I'll post a few more things about Comic Con here and at Fob Comics (and maybe even AMV if my idea holds up to scrutiny), but first, since it seems to be what everyone is asking me about, this: Being Homeless in San Diego.

Is quite nice, actually. It's, mm, maybe 75° even at four in the morning. And the only people walking by are perfectly pleasant.

Here's what happened: I shacked up in a crowded hotel room with a topnotch group of guys. The hotel room was twice what I expected, but split among nine people, really not that expensive. But still: No way I was paying for a hotel on my own. And everyone else left a day before me.
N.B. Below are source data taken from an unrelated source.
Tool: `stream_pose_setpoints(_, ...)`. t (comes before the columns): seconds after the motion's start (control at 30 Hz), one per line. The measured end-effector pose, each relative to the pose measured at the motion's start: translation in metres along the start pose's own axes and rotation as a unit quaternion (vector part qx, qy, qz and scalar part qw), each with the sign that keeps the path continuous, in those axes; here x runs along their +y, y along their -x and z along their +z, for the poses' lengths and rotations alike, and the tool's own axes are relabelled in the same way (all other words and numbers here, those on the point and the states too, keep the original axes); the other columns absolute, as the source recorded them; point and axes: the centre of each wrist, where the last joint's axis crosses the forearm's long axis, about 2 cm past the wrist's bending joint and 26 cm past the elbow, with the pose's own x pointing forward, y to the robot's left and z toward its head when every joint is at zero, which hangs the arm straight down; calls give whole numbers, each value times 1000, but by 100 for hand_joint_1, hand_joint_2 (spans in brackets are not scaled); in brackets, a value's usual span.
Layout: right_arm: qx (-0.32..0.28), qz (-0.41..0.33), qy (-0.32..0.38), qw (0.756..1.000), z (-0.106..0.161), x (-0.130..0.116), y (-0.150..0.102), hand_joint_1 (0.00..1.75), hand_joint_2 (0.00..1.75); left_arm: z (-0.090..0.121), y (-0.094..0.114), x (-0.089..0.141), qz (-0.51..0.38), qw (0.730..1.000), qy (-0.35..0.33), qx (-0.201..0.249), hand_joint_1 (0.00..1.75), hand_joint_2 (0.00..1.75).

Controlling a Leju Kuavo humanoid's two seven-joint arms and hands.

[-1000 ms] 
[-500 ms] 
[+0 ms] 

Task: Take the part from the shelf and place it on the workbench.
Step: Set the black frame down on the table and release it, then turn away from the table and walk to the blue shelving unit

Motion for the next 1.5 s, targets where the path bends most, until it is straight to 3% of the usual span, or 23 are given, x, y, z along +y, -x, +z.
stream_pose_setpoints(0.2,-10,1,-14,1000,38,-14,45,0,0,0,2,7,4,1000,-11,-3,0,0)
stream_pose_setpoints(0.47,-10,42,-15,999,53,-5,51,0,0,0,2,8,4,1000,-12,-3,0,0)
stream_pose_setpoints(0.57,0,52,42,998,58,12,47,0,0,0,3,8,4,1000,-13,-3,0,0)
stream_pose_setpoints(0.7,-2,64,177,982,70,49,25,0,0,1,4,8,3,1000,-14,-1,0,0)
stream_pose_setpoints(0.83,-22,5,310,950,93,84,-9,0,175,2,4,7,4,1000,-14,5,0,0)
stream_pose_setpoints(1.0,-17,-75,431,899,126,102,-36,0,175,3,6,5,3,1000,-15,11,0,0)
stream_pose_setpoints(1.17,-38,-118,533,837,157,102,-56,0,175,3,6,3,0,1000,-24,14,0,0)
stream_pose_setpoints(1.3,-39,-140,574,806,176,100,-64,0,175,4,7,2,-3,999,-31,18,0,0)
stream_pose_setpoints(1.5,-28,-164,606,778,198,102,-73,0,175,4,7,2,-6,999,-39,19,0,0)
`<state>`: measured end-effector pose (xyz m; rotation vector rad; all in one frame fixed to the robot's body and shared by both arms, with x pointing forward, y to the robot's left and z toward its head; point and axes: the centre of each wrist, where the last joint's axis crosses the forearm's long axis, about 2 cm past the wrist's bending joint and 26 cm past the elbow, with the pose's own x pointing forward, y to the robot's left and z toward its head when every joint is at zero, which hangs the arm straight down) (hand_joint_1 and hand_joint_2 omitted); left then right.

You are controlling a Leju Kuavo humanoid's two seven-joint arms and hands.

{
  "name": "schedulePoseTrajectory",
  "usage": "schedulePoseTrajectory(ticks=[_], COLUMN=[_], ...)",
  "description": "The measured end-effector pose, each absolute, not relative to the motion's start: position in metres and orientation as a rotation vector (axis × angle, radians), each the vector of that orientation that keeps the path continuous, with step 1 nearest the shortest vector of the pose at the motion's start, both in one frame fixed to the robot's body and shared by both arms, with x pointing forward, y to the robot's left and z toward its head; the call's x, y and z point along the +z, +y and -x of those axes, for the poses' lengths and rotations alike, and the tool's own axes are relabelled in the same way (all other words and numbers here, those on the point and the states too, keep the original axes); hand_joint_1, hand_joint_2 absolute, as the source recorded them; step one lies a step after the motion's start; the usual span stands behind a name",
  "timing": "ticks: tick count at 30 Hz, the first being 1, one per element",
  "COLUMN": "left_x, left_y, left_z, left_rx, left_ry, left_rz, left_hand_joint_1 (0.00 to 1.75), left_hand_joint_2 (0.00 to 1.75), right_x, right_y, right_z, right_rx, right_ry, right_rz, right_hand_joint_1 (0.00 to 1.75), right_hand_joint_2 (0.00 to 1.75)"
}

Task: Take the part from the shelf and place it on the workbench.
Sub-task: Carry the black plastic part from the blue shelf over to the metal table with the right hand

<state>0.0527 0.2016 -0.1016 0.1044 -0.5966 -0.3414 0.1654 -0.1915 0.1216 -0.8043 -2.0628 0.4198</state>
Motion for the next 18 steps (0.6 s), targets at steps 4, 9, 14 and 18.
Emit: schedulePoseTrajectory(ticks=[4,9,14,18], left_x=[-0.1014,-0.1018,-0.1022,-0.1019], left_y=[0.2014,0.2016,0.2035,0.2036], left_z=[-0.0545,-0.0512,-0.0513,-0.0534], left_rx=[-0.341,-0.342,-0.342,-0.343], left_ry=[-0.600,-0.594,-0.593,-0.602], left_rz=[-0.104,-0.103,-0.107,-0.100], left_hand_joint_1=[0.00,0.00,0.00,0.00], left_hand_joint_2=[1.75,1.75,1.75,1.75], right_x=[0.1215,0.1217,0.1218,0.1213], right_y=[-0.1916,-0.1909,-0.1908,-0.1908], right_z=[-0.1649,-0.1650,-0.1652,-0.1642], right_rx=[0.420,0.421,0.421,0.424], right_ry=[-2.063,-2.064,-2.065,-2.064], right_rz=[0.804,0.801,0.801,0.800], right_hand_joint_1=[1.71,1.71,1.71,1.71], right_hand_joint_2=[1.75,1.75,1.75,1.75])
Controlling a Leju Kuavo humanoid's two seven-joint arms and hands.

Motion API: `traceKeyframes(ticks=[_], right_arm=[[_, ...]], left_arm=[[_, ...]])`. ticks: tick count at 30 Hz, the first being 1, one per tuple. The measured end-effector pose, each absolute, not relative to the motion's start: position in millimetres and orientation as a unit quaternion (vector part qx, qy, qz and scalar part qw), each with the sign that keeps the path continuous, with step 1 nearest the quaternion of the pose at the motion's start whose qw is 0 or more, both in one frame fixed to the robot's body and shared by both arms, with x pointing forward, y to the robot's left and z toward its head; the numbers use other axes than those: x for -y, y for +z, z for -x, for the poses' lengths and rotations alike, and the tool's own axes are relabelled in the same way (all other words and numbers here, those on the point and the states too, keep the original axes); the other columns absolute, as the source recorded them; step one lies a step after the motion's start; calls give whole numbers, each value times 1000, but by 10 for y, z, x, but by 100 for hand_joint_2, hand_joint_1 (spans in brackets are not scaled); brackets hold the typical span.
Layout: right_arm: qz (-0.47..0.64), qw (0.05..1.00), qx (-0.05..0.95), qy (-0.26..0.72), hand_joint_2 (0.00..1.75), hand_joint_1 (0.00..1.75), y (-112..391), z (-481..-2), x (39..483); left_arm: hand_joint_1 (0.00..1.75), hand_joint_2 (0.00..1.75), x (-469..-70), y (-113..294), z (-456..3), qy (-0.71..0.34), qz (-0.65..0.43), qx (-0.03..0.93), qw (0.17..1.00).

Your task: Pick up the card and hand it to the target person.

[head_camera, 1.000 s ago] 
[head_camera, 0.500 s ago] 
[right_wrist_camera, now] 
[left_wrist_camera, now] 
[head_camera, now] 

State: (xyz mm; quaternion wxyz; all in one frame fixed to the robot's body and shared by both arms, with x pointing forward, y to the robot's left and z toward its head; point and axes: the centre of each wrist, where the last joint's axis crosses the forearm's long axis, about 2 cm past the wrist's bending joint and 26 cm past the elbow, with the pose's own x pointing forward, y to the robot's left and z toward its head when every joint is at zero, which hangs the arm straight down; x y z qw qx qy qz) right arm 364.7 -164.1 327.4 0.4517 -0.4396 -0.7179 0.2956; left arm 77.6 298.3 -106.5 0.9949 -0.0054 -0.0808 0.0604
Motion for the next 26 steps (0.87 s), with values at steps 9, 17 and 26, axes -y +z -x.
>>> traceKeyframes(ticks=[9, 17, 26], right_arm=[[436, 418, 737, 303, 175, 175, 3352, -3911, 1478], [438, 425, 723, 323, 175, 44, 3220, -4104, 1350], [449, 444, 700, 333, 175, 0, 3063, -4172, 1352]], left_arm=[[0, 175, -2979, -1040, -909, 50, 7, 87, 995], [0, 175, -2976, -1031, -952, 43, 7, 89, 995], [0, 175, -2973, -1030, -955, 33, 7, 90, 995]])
So what to do?

Obviously: Sleep on the street.

Curiously, everyone else thought this was a crazy idea, from Lady Steed to those who were leaving me behind. But what was crazy about it? I'd been out and about as late as two in the morning. The part of San Diego we were staying in seemed safe as pie. Why not?

One thing I wondered about was why, in a city peopled with plenty of homeless, did I see so few in this part of town. And so I worried that I would see plenty of patrolling policemen. But I didn't. So I'm left wondering why the homeless vacate the part of town where I hung out all night. Especially when their constant presence just a few blocks away made those streets reek of piss in the early morning hours.

My plan for avoiding trouble was this:

    Sit somewhere out of sight, but not in a manner that makes it seem I am hiding.

That was it.

That and, as current events show is helpful, be white. A pleasant looking white boy such as myself, let's face it, is much more likely to get away with one night of homelessness on the steps of the court.

From Google Maps (corner of State and F, if you're interested):

San Diego
San Diego

I spent several hours here, mostly writing in my skethcbooks, but also reading a couple Theodore Sturgeon stories. While here, I saw, maybe, six people walk buy, all well-to-do folk on their way to or from restaurants. Also, I watched a security guy part his truck and head in to the government building across the street.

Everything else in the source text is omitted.